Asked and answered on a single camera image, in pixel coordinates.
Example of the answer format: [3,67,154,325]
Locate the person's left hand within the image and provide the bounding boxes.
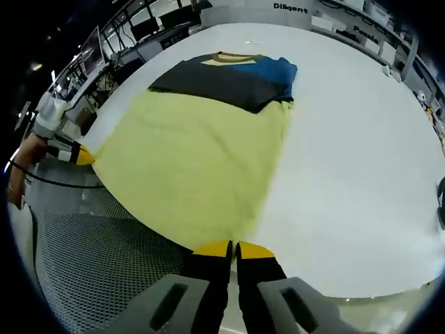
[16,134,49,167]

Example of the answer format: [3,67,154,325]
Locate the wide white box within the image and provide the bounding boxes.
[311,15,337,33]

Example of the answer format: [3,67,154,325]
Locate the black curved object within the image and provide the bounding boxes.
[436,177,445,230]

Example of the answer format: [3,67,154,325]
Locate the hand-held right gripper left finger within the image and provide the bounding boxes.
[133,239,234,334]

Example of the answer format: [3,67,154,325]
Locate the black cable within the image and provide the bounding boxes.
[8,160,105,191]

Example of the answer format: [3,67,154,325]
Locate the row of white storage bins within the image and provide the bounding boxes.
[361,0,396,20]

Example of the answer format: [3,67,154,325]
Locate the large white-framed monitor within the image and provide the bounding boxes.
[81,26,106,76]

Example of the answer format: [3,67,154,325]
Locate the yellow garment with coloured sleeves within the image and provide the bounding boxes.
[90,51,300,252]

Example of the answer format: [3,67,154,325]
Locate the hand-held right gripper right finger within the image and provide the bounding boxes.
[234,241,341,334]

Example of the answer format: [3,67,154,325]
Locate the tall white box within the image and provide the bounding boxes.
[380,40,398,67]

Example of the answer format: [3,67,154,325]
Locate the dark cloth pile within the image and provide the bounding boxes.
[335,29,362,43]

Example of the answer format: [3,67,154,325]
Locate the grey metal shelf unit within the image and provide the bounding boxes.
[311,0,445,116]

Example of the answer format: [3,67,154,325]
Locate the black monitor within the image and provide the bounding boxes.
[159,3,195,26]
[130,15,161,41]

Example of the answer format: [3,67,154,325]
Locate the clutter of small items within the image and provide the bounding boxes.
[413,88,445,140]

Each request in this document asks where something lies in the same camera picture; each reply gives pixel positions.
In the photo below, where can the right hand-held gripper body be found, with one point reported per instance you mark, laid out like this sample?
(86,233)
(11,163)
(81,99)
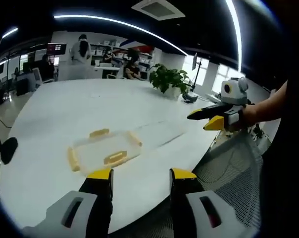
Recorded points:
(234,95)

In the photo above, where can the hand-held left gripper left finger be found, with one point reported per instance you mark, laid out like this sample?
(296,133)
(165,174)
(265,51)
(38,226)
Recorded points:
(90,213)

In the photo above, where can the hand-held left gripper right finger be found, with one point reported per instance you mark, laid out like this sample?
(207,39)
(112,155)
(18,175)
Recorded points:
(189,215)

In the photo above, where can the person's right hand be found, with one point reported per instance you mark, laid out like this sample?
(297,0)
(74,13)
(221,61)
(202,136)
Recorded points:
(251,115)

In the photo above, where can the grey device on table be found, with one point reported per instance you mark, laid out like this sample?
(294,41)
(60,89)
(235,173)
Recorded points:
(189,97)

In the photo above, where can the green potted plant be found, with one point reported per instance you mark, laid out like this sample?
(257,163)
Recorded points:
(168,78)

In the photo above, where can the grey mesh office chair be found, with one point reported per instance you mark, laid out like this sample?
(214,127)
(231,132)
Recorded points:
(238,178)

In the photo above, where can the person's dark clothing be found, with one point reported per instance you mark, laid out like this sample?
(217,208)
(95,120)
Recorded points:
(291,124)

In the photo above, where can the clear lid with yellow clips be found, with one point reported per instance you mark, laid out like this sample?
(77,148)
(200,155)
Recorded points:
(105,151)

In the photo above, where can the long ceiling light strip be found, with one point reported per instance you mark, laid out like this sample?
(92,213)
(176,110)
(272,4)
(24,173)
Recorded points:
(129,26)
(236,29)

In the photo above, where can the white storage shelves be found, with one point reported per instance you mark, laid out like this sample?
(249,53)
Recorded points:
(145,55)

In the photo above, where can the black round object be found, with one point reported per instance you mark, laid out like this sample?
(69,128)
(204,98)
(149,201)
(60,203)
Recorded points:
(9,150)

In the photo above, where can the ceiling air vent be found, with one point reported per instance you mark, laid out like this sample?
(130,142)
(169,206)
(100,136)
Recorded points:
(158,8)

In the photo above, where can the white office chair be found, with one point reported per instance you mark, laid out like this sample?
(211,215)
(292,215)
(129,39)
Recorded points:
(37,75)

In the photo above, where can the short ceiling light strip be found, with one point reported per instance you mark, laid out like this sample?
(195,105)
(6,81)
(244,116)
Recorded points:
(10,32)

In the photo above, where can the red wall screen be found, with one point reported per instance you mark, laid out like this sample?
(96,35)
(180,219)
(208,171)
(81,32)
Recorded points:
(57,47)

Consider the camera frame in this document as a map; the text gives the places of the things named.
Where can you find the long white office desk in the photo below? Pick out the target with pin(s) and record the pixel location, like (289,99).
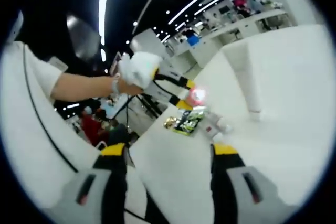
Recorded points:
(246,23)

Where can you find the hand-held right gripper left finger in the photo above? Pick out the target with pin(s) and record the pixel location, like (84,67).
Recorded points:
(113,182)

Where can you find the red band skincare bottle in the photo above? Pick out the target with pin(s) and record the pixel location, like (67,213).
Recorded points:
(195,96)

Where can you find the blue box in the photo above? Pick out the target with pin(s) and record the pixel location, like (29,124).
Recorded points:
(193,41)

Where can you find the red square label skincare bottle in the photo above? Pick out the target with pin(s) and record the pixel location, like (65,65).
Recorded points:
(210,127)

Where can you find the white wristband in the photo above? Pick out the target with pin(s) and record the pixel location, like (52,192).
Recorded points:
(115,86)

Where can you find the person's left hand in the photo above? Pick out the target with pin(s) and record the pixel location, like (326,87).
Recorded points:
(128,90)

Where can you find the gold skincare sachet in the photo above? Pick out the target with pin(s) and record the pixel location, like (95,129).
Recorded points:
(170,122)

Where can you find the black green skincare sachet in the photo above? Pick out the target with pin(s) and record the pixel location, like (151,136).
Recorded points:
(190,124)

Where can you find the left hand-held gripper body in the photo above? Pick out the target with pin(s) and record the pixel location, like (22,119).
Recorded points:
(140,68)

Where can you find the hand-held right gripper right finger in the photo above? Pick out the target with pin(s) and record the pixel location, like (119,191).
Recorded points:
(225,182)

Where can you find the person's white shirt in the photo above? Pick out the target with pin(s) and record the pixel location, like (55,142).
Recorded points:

-*-

Show every line in the listing above that carries the word "sachet".

Where can you find the gold skincare sachet in the photo above? Pick out the target with pin(s) and record the pixel location, like (95,129).
Where can you find the black green skincare sachet in the photo above? Pick out the target with pin(s) and record the pixel location, like (151,136).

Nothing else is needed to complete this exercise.